• Activity
Please filter the entries and return only the lines that include "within".

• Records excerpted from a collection
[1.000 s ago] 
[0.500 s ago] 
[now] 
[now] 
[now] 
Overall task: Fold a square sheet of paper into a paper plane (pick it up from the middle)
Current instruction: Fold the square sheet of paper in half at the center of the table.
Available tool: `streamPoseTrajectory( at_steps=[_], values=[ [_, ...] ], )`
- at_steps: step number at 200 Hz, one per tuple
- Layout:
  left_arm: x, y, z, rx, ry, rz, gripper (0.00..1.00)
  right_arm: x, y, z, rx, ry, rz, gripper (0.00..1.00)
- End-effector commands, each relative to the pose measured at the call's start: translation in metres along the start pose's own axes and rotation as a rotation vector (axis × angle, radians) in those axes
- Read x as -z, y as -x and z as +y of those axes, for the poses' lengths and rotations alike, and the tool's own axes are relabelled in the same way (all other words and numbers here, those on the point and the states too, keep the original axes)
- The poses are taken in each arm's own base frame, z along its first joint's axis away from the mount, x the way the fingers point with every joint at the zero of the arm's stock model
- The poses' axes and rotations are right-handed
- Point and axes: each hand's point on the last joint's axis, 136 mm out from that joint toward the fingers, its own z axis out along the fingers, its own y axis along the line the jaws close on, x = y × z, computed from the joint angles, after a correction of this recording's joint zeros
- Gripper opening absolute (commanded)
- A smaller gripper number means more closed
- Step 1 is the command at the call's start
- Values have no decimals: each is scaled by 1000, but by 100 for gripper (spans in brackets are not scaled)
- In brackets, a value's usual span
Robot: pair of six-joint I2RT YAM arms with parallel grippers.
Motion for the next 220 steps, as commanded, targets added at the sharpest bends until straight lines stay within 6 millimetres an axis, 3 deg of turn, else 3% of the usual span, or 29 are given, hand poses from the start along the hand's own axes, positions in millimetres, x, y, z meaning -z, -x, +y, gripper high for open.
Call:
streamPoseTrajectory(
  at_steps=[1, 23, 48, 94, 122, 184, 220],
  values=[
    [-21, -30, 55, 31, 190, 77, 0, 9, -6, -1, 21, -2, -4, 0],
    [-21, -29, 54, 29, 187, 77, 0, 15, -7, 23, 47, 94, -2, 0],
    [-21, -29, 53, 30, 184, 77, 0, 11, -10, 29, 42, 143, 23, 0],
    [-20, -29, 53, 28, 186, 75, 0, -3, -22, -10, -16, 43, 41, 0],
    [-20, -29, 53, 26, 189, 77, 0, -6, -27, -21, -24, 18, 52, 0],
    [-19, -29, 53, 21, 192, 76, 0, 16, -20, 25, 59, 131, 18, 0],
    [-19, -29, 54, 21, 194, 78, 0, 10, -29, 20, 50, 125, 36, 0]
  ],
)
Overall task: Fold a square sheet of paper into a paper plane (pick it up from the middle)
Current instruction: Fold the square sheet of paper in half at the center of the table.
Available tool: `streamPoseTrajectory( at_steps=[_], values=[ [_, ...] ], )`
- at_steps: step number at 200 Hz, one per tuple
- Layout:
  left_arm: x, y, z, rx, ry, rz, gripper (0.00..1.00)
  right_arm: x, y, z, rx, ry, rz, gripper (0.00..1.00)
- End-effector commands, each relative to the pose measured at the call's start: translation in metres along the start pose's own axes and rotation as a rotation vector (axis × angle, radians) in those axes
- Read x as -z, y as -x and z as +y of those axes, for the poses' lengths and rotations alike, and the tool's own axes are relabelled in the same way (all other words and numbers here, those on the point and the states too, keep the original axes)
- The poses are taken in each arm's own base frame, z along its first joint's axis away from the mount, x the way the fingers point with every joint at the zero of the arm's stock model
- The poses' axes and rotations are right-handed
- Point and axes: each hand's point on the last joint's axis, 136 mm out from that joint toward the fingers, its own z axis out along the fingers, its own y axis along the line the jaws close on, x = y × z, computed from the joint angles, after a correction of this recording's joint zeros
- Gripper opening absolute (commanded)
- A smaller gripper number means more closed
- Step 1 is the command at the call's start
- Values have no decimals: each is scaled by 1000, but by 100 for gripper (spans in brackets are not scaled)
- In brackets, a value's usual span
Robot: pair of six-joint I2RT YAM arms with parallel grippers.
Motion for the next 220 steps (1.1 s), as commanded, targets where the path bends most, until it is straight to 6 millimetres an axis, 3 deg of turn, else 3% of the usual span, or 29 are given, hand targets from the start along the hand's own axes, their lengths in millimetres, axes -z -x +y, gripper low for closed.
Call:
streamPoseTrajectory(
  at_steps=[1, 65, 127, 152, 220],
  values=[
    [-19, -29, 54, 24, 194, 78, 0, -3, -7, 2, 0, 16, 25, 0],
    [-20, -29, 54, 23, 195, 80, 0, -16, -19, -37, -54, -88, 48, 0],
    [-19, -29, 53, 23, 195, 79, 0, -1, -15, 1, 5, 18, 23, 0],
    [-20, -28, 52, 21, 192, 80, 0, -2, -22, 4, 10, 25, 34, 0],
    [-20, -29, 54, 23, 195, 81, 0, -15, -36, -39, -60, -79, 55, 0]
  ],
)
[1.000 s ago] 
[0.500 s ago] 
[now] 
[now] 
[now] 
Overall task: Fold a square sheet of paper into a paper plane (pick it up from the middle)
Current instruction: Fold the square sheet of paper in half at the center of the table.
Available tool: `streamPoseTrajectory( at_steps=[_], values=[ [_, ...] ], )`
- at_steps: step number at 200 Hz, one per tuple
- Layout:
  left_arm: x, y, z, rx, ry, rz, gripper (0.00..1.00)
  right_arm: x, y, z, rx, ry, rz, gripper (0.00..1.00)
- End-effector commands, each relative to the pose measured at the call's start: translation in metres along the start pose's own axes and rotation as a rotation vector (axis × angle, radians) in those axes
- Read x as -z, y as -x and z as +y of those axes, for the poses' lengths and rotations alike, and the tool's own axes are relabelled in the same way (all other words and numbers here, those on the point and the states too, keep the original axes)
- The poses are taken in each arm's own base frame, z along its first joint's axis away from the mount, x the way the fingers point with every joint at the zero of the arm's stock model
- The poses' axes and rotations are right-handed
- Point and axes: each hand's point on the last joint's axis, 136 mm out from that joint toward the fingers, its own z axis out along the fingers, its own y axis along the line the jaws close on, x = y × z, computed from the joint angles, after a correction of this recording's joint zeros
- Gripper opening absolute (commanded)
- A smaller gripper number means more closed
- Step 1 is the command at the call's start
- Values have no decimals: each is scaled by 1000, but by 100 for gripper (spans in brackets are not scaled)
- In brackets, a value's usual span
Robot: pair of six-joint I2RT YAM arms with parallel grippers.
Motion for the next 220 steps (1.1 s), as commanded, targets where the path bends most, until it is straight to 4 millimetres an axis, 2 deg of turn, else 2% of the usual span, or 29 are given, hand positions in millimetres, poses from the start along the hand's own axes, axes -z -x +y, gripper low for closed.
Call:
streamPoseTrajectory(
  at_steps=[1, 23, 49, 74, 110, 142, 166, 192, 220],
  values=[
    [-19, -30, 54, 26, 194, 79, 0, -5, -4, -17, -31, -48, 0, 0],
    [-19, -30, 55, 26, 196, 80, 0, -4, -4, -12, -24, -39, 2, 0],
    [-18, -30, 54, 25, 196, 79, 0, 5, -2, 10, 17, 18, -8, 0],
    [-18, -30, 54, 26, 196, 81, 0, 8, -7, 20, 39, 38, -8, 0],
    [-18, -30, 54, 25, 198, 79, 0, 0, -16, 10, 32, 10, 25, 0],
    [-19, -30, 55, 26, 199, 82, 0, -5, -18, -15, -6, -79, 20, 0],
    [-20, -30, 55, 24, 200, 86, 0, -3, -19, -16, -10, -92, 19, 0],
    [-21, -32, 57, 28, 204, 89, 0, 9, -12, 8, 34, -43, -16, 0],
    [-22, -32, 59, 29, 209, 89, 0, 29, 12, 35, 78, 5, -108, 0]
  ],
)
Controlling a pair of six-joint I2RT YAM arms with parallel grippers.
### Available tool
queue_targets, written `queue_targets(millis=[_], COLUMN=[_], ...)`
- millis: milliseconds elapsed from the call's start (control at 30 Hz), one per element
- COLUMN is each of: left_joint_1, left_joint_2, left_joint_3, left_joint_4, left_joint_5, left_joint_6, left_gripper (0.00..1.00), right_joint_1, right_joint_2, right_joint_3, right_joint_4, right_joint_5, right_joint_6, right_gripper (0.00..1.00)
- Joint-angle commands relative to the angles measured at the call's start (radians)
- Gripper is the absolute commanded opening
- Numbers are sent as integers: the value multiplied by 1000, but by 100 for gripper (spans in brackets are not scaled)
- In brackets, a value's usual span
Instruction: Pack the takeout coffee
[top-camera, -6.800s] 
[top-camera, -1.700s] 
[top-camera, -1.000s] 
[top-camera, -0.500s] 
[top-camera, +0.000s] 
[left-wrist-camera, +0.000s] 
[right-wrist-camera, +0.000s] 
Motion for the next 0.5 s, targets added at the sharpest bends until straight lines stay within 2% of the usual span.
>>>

• Exercise output
Motion for the next 220 steps, as commanded, targets added at the sharpest bends until straight lines stay within 6 millimetres an axis, 3 deg of turn, else 3% of the usual span, or 29 are given, hand poses from the start along the hand's own axes, positions in millimetres, x, y, z meaning -z, -x, +y, gripper high for open.
Motion for the next 0.5 s, targets added at the sharpest bends until straight lines stay within 2% of the usual span.

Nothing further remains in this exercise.